5 Lessons From Building Things That Actually Shipped

February 1, 20263 min read
buildingsoftwarelessons

There's a big difference between building something and shipping something.

Most tutorials and courses will teach you the former. Very few prepare you for the latter. Here are five things I've learned from projects that made it out into the world.

1. Schema design is a forcing function for product thinking

Before you write a single line of application code, you have to decide what your data looks like. That decision encodes your product assumptions in a way that's expensive to change later.

I've learned to treat the first migration as a design review. If you can't clearly name your entities and their relationships, you don't understand the product well enough yet.

2. The most dangerous phrase is "we can add that later"

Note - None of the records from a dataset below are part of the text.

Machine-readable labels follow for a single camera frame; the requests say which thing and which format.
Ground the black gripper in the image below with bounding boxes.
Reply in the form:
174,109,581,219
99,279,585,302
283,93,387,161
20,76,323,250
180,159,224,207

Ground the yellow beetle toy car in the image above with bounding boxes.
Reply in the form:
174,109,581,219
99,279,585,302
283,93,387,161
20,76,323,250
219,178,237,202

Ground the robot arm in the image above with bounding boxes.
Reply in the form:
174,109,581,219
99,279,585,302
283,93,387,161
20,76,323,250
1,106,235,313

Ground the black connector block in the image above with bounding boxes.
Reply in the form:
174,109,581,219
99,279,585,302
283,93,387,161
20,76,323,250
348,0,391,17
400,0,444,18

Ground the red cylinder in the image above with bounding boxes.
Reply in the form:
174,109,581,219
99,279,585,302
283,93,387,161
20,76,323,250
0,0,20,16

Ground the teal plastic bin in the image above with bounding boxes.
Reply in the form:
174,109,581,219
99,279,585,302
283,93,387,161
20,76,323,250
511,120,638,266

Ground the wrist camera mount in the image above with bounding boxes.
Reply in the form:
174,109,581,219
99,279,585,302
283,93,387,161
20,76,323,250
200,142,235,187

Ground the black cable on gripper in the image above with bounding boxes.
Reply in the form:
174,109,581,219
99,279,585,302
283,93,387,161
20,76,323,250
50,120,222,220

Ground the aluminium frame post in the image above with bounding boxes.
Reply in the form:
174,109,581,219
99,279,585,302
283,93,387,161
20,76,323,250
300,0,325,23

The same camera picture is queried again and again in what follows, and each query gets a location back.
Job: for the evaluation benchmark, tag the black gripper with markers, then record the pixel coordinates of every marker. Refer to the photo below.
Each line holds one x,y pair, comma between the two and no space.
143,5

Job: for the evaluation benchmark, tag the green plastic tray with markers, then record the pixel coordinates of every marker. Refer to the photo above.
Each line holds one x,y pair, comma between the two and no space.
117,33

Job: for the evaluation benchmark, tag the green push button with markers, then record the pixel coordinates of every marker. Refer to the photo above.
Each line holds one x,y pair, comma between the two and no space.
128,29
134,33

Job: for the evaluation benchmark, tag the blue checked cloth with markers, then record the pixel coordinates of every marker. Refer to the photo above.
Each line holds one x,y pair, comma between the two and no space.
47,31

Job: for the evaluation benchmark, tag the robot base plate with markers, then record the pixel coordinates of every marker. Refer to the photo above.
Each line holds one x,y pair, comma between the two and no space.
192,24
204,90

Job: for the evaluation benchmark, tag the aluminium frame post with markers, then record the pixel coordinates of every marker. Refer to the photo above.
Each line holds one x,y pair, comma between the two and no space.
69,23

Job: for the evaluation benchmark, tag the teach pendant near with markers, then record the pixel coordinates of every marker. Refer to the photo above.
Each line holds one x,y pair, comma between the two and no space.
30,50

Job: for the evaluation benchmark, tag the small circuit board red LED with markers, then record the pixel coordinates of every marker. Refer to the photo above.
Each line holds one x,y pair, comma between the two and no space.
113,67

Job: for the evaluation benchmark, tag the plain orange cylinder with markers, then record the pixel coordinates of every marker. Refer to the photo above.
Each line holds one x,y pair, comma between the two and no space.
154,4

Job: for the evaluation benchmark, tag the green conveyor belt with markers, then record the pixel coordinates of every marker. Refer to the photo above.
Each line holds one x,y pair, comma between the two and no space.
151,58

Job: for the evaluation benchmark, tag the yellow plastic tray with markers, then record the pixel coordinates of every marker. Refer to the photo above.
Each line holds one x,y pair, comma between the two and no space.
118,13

"Later" has a cost that compounds. Every feature added later has to fit into a system that wasn't designed for it. The feature gets awkward, the codebase gets messier, and the user experience gets inconsistent.

This doesn't mean you should over-engineer from the start. It means you should be honest about the cost of deferring decisions — and sometimes that honesty means cutting scope before you start.

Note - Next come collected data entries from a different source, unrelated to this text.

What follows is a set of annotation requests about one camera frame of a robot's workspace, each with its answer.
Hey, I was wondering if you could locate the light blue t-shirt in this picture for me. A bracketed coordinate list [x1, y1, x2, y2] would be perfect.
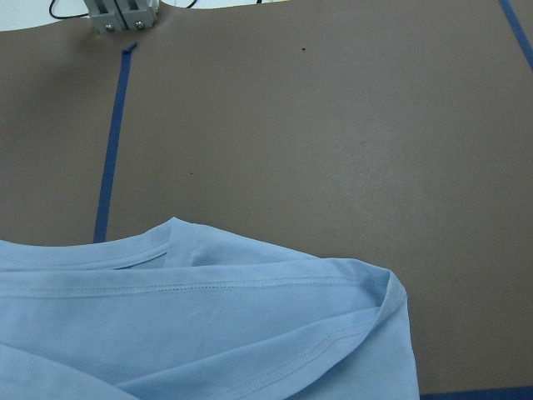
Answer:
[1, 218, 419, 399]

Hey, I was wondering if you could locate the aluminium frame post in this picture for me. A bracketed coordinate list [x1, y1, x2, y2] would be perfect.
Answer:
[84, 0, 159, 33]

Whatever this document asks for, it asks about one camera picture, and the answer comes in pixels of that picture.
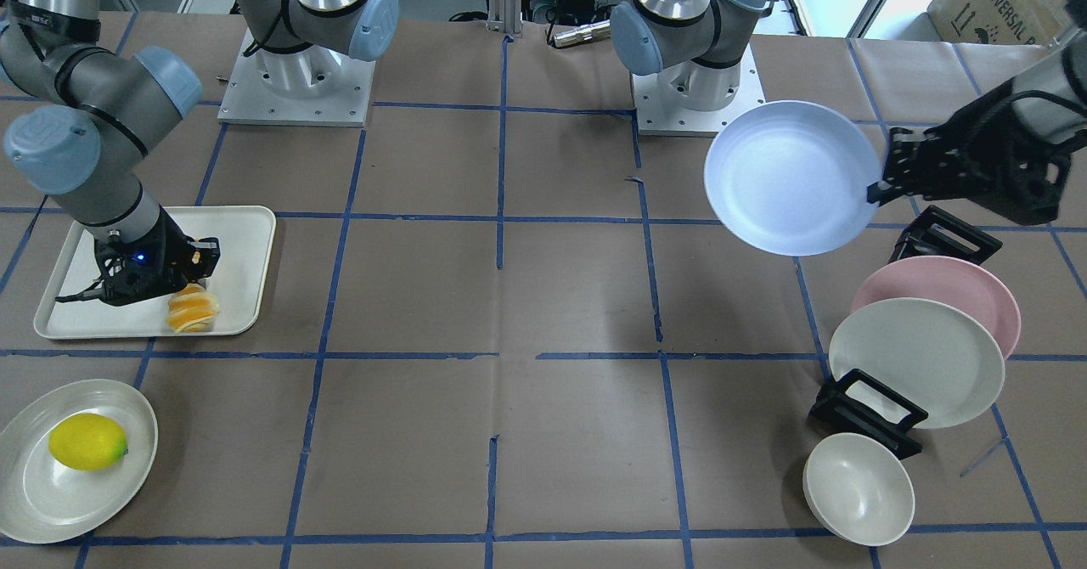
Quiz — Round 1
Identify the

3. Performance is a feature, not a polish task

I used to treat performance optimization as something you do after the core functionality works. That's backwards.

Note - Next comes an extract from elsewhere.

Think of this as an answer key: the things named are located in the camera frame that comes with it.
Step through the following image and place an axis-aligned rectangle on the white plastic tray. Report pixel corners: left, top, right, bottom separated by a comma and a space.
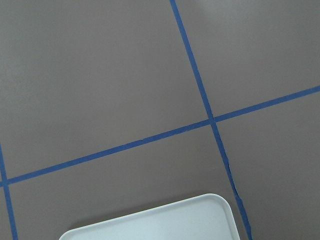
60, 193, 240, 240

Users notice a 200ms delay. They don't always know why something feels slow, but they feel it. I now treat performance budgets as first-class requirements, especially on mobile.

4. Documentation is a product

If you're building something other people will use — even just a few teammates — the documentation is part of the experience.

The most underrated form of documentation is a well-named function. The second most underrated is a README that answers the three questions every new user has: what is this, how do I set it up, and where do I go if something breaks.

5. Shipping is a habit

The first time you ship something, it feels like a big deal. The second time, it feels less scary. By the fifth time, it feels like the natural conclusion of starting something.

The developers I respect most aren't the ones who write the cleverest code. They're the ones who ship consistently, learn from what they ship, and improve with each iteration.

These lessons took me longer to internalize than they should have. I hope reading them saves you some of the time I spent learning them the hard way.